# WHAT TO PRODUCE
Would you please return the lines of the entries below starting at the line that has "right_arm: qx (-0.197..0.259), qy" and ending at the line that has "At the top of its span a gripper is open", both included, exactly as they are?

________________________

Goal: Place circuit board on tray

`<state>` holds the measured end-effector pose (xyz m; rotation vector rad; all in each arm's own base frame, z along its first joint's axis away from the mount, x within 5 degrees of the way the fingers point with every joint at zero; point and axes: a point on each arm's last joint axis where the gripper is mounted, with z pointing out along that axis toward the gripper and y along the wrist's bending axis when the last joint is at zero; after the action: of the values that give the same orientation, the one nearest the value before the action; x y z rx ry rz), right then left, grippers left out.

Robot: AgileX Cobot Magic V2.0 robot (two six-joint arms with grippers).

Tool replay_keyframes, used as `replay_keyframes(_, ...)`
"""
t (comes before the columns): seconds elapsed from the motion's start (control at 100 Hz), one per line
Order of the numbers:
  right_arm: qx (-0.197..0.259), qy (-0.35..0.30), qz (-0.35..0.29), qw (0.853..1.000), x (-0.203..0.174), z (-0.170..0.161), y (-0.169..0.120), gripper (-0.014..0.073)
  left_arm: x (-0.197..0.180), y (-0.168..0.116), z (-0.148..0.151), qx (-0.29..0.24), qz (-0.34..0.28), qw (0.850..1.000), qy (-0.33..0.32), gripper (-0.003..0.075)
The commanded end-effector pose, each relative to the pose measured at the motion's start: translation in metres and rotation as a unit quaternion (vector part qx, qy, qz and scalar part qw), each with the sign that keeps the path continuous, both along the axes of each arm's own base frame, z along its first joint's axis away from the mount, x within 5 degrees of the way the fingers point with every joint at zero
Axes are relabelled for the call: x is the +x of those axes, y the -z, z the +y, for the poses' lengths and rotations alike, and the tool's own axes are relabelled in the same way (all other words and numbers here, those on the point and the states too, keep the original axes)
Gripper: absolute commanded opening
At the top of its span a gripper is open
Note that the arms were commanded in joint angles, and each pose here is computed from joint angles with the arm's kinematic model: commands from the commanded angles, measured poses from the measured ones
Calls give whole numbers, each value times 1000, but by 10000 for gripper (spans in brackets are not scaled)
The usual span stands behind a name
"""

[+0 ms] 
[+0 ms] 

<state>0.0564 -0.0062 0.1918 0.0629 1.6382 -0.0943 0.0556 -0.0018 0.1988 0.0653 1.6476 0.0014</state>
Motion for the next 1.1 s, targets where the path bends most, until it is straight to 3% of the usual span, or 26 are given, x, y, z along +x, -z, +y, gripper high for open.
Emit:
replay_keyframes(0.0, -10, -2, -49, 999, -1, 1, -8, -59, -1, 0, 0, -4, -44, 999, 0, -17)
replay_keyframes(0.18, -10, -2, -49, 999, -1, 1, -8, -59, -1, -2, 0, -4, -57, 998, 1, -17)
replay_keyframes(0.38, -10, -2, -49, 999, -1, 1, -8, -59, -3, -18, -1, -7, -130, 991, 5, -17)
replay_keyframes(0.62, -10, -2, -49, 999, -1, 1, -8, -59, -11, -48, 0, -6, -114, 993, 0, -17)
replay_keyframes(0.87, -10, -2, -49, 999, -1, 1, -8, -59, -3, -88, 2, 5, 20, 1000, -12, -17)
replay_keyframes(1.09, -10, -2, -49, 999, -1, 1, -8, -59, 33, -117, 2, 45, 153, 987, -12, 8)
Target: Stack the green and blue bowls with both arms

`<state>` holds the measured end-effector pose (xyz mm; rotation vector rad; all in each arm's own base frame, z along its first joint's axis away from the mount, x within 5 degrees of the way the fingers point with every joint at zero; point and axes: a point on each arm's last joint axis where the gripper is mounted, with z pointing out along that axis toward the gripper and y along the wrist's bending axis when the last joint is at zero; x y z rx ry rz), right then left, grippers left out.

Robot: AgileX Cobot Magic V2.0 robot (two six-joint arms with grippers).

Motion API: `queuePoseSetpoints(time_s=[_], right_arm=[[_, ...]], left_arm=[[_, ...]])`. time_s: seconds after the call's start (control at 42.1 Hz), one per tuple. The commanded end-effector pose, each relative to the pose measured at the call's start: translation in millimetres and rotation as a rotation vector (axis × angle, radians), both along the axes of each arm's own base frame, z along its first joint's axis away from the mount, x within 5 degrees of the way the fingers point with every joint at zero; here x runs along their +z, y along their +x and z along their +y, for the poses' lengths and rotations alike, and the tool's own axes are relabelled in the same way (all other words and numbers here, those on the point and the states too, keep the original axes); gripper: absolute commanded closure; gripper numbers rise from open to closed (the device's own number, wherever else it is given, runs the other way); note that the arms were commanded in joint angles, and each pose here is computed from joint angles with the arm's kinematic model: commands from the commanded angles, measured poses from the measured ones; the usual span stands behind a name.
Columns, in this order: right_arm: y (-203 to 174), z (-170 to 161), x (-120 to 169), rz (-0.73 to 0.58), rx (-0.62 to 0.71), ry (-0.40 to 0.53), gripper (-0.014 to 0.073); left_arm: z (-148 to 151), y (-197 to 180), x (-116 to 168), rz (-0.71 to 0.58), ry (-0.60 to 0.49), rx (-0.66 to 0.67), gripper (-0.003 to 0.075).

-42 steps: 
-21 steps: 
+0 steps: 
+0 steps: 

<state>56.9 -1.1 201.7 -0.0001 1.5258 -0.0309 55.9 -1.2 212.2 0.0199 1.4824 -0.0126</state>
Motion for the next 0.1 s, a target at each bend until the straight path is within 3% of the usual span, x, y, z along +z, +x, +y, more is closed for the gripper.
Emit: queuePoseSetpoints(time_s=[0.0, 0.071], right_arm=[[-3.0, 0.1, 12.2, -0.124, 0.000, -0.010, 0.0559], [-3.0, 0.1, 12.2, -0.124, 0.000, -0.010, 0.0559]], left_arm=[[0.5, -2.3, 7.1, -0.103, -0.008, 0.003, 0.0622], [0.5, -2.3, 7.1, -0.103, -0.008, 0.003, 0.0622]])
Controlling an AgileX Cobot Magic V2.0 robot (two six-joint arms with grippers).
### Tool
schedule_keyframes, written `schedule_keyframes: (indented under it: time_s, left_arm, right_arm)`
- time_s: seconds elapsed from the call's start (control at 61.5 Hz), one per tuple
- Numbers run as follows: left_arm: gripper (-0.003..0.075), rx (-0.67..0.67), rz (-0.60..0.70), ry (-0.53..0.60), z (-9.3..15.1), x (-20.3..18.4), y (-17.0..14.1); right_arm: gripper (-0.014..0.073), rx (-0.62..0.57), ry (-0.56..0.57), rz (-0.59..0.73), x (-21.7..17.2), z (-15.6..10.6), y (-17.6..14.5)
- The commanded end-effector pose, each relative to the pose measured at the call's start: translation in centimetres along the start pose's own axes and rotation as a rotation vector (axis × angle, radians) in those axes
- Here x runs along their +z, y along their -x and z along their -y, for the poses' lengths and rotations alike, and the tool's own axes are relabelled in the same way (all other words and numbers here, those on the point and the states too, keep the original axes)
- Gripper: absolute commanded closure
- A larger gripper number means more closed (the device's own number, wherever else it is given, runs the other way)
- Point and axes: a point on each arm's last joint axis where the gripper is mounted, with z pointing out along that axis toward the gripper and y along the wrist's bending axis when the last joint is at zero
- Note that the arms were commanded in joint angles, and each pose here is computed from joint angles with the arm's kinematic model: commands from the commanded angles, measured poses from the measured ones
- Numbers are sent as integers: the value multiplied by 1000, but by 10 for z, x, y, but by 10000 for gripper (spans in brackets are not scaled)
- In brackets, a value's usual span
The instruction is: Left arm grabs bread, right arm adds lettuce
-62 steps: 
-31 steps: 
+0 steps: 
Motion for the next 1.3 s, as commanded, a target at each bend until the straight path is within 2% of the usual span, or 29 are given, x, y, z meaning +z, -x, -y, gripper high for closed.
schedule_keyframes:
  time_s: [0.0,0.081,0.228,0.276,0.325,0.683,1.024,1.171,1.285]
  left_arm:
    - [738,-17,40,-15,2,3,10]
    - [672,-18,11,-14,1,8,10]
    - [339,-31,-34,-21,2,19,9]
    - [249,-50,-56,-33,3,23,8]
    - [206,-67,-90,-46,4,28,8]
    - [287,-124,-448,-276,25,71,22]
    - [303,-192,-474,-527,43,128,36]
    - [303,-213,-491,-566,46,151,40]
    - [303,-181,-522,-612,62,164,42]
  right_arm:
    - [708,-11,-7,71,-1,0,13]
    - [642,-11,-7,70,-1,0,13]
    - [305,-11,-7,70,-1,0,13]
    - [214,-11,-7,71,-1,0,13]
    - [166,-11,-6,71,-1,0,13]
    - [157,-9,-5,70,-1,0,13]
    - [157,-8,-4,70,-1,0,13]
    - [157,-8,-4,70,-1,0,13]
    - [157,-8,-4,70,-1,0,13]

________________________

# EXERCISE ANSWER
  right_arm: qx (-0.197..0.259), qy (-0.35..0.30), qz (-0.35..0.29), qw (0.853..1.000), x (-0.203..0.174), z (-0.170..0.161), y (-0.169..0.120), gripper (-0.014..0.073)
  left_arm: x (-0.197..0.180), y (-0.168..0.116), z (-0.148..0.151), qx (-0.29..0.24), qz (-0.34..0.28), qw (0.850..1.000), qy (-0.33..0.32), gripper (-0.003..0.075)
The commanded end-effector pose, each relative to the pose measured at the motion's start: translation in metres and rotation as a unit quaternion (vector part qx, qy, qz and scalar part qw), each with the sign that keeps the path continuous, both along the axes of each arm's own base frame, z along its first joint's axis away from the mount, x within 5 degrees of the way the fingers point with every joint at zero
Axes are relabelled for the call: x is the +x of those axes, y the -z, z the +y, for the poses' lengths and rotations alike, and the tool's own axes are relabelled in the same way (all other words and numbers here, those on the point and the states too, keep the original axes)
Gripper: absolute commanded opening
At the top of its span a gripper is open

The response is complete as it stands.